WORK INSTRUCTION> Your task is to write out every line of the data exactly. Drop the pictures.

(RECORDED INFORMATION Opens)

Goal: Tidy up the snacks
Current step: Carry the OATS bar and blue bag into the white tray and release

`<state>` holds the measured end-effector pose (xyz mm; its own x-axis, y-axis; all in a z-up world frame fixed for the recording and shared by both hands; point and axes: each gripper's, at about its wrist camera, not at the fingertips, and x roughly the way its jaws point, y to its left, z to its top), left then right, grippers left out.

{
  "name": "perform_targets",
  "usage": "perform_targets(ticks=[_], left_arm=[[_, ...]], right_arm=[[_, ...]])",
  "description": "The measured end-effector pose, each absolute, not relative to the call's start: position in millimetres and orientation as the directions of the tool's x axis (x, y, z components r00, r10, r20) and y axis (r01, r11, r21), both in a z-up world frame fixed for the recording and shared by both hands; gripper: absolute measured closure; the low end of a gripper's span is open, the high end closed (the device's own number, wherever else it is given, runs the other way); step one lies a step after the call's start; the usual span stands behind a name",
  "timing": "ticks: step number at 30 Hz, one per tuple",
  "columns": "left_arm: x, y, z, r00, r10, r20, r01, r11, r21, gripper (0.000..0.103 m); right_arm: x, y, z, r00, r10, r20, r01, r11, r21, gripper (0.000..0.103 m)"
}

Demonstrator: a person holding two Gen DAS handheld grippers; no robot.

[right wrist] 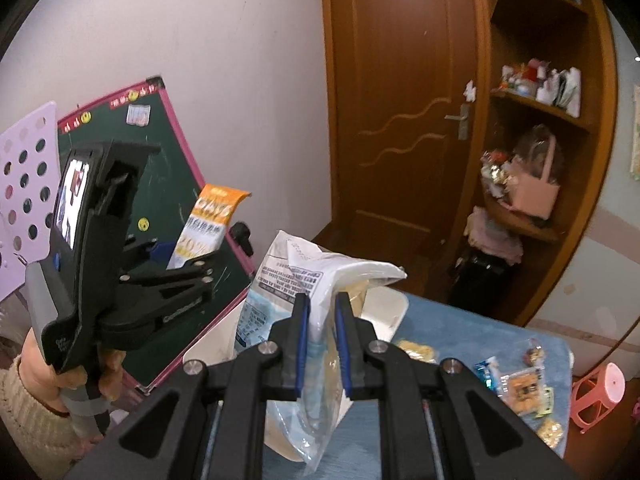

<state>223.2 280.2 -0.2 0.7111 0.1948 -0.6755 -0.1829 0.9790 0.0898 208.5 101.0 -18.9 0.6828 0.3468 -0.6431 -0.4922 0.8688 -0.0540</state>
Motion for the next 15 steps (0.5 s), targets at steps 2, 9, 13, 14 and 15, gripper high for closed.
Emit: perform_targets(ticks=[2,9,13,14,15], left_arm=[[230.3,282.1,-8.3,0.707,0.19,-0.681,-0.177,0.98,0.09,0.066],[251.7,279.0,-43.8,0.681,0.188,-0.707,-0.155,0.982,0.112,0.066],[260.8,277.4,-61.3,0.667,0.183,-0.722,-0.14,0.983,0.12,0.065],[262.6,277.7,-64.3,0.664,0.185,-0.724,-0.14,0.983,0.123,0.065],[264.1,277.8,-67.8,0.661,0.189,-0.726,-0.139,0.982,0.129,0.064]], right_arm=[[212.9,105.8,-32.4,0.663,0.347,-0.663,-0.498,0.866,-0.045,0.09],[223.7,122.1,-77.9,0.591,0.331,-0.736,-0.513,0.858,-0.026,0.09],[227.4,129.7,-101.9,0.546,0.33,-0.77,-0.523,0.852,-0.005,0.09],[228.1,130.4,-106.0,0.536,0.331,-0.776,-0.525,0.851,0.0,0.089],[228.9,131.9,-110.2,0.524,0.334,-0.783,-0.527,0.85,0.009,0.089]])
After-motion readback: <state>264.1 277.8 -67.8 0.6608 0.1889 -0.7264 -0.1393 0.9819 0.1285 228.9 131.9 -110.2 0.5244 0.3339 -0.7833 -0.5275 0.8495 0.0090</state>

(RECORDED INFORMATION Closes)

SOLVED PROBLEM>
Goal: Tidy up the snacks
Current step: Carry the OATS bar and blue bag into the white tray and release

`<state>` holds the measured end-effector pose (xyz mm; its own x-axis, y-axis; all in a z-up world frame fixed for the recording and shared by both hands; point and axes: each gripper's, at about its wrist camera, not at the fingertips, and x roughly the way its jaws point, y to its left, z to its top), left then right, grippers left out.

{
  "name": "perform_targets",
  "usage": "perform_targets(ticks=[_], left_arm=[[_, ...]], right_arm=[[_, ...]])",
  "description": "The measured end-effector pose, each absolute, not relative to the call's start: position in millimetres and orientation as the directions of the tool's x axis (x, y, z components r00, r10, r20) and y axis (r01, r11, r21), both in a z-up world frame fixed for the recording and shared by both hands; gripper: absolute measured closure; the low end of a gripper's span is open, the high end closed (the device's own number, wherever else it is given, runs the other way); step one lies a step after the call's start; the usual span stands behind a name",
  "timing": "ticks: step number at 30 Hz, one per tuple",
  "columns": "left_arm: x, y, z, r00, r10, r20, r01, r11, r21, gripper (0.000..0.103 m); right_arm: x, y, z, r00, r10, r20, r01, r11, r21, gripper (0.000..0.103 m)"
}

Demonstrator: a person holding two Gen DAS handheld grippers; no robot.

[right wrist] 

<state>223.2 280.2 -0.2 0.7111 0.1948 -0.6755 -0.1829 0.9790 0.0898 208.5 101.0 -18.9 0.6828 0.3468 -0.6431 -0.4922 0.8688 -0.0540</state>
Motion for the next 15 steps (0.5 s), targets at steps 2, 9, 13, 14 and 15, gripper high for closed.
Emit: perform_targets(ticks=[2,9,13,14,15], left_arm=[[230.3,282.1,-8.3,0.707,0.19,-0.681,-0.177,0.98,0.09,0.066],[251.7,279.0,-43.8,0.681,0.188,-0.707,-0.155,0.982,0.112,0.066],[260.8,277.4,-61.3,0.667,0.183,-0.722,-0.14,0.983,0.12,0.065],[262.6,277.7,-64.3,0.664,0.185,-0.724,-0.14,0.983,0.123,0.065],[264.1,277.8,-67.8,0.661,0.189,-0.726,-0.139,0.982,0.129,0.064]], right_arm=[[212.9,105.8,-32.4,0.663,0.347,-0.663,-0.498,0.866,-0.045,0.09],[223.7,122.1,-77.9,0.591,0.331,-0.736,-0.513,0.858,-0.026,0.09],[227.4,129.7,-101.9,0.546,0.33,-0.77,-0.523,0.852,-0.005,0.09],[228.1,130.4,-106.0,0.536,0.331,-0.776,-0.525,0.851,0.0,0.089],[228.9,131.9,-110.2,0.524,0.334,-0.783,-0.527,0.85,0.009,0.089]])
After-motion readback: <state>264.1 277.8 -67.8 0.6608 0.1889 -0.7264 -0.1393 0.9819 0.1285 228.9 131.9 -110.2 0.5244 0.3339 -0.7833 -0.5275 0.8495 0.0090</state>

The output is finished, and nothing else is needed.